An exact repetition of the data below, without images, is the expected answer.

● ● ●

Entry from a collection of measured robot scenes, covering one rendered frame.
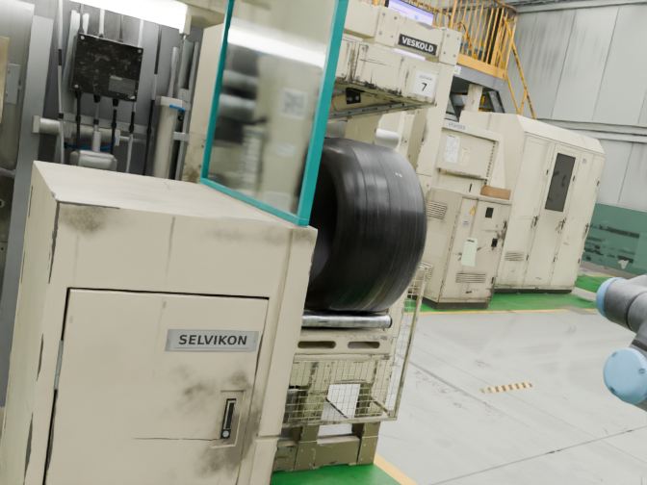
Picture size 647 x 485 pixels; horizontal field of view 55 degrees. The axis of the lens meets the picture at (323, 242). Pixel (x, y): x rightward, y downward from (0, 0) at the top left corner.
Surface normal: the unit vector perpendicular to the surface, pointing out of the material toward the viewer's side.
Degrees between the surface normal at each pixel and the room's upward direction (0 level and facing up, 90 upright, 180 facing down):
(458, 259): 90
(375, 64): 90
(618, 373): 77
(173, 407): 90
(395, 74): 90
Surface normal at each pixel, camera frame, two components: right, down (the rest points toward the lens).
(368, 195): 0.25, -0.29
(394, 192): 0.49, -0.34
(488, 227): 0.59, 0.22

● ● ●

**TASK RESPONSE:**
Entry from a collection of measured robot scenes, covering one rendered frame.
Picture size 647 x 485 pixels; horizontal field of view 55 degrees. The axis of the lens meets the picture at (323, 242). Pixel (x, y): x rightward, y downward from (0, 0) at the top left corner.
Surface normal: the unit vector perpendicular to the surface, pointing out of the material toward the viewer's side.
Degrees between the surface normal at each pixel and the room's upward direction (0 level and facing up, 90 upright, 180 facing down):
(458, 259): 90
(375, 64): 90
(618, 373): 77
(173, 407): 90
(395, 74): 90
Surface normal at each pixel, camera frame, two components: right, down (the rest points toward the lens).
(368, 195): 0.25, -0.29
(394, 192): 0.49, -0.34
(488, 227): 0.59, 0.22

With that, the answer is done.